### [WORK REQUEST]
Reproduce, please, only the lines from the first line below to the line containing "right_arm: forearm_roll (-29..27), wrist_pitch", inclusive.

### [LISTED RECORDS]
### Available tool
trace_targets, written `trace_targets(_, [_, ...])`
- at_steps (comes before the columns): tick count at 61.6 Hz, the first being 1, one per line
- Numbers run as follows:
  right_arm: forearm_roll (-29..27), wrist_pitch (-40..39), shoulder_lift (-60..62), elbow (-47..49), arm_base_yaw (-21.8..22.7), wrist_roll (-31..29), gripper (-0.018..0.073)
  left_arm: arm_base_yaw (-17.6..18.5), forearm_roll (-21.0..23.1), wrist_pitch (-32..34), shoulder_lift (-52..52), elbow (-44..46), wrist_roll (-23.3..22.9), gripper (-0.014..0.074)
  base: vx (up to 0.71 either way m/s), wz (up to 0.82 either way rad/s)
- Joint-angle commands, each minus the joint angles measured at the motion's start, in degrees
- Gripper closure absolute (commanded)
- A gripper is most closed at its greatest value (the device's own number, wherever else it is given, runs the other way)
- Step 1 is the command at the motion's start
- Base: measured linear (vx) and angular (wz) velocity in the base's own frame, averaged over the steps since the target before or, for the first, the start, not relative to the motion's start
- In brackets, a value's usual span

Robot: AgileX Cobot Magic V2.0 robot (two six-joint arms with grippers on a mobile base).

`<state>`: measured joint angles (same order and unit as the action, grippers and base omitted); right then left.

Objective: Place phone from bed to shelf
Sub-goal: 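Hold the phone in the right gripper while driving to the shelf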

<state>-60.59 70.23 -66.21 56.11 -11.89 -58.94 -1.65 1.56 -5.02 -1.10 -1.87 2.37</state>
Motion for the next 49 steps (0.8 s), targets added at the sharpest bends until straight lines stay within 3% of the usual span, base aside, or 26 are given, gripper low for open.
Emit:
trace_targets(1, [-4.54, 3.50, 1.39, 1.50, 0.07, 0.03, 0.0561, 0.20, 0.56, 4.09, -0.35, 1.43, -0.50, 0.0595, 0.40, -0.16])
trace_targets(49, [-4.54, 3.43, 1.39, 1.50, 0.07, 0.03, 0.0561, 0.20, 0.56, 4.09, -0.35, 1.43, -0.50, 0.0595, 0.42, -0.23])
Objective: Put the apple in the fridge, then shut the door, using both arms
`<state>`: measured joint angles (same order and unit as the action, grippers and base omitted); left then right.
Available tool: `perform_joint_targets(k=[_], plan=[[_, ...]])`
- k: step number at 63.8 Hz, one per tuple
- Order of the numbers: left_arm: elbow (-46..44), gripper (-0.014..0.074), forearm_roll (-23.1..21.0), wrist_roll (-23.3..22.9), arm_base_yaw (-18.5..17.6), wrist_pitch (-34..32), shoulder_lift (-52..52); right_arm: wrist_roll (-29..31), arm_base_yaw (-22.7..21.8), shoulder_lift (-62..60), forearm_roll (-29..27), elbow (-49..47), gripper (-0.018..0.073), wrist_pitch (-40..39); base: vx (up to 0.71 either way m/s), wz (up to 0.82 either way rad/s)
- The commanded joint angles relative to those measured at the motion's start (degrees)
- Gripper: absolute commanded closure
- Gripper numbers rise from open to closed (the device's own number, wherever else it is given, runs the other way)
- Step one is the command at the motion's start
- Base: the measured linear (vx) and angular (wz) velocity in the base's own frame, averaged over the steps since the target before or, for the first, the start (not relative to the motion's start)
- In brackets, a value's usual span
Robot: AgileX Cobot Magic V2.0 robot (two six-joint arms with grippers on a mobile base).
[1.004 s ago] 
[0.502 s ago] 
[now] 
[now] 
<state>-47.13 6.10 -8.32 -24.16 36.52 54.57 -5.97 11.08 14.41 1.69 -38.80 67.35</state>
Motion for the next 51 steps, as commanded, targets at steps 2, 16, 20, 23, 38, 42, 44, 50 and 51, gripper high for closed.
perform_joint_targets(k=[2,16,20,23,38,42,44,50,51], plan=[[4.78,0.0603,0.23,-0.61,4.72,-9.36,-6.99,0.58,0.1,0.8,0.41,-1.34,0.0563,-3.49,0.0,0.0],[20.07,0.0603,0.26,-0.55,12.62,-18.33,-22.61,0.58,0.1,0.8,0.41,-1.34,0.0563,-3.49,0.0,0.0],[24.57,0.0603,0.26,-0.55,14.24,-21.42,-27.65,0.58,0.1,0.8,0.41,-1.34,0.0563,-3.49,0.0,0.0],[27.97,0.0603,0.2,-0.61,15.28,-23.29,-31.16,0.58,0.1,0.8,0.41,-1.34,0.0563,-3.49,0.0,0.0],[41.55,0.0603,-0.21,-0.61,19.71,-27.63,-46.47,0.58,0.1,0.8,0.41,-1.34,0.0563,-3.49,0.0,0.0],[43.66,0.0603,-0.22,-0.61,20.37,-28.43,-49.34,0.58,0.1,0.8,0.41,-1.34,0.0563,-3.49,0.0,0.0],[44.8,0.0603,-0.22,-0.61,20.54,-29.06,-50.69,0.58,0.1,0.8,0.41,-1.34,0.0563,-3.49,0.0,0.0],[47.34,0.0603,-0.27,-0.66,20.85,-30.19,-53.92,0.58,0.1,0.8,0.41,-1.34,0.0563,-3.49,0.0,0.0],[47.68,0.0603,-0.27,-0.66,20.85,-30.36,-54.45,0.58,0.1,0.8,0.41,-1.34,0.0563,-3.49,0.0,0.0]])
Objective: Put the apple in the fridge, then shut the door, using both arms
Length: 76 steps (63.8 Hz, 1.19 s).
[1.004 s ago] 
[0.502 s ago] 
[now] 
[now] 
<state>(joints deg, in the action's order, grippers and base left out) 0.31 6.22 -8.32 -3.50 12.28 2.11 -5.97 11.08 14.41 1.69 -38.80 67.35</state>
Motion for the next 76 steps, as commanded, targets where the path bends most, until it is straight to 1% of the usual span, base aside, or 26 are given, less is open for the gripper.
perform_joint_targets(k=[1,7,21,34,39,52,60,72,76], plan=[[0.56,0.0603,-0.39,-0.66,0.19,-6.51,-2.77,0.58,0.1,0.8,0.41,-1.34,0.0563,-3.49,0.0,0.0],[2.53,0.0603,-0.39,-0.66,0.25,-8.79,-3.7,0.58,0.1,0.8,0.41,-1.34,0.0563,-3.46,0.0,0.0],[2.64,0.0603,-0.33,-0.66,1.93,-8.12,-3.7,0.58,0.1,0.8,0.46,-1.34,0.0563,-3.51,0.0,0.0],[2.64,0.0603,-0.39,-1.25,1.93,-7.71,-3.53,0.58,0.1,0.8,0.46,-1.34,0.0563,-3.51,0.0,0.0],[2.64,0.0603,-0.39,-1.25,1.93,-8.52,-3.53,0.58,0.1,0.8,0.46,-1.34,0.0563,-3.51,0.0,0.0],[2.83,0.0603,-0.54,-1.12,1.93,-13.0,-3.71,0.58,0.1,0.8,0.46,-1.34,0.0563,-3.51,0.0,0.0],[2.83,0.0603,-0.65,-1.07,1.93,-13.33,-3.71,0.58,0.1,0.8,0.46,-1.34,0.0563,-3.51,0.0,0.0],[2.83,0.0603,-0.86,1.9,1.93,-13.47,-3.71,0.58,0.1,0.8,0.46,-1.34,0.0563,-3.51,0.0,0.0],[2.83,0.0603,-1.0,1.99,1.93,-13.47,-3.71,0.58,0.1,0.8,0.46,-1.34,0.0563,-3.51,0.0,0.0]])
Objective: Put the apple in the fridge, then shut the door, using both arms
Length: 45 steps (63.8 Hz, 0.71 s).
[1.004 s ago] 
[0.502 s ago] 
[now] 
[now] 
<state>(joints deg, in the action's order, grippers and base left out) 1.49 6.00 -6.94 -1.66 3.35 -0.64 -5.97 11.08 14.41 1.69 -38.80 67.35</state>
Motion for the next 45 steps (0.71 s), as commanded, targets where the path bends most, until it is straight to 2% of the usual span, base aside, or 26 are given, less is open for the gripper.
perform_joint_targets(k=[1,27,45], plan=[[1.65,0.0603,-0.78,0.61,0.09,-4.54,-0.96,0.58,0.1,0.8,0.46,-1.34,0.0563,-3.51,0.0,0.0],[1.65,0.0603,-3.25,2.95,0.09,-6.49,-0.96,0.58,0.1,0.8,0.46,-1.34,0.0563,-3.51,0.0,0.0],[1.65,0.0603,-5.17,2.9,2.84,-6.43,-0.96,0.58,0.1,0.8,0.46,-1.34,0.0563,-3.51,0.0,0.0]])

### [TASK OUTPUT]
### Available tool
trace_targets, written `trace_targets(_, [_, ...])`
- at_steps (comes before the columns): tick count at 61.6 Hz, the first being 1, one per line
- Numbers run as follows:
  right_arm: forearm_roll (-29..27), wrist_pitch (-40..39), shoulder_lift (-60..62), elbow (-47..49), arm_base_yaw (-21.8..22.7), wrist_roll (-31..29), gripper (-0.018..0.073)

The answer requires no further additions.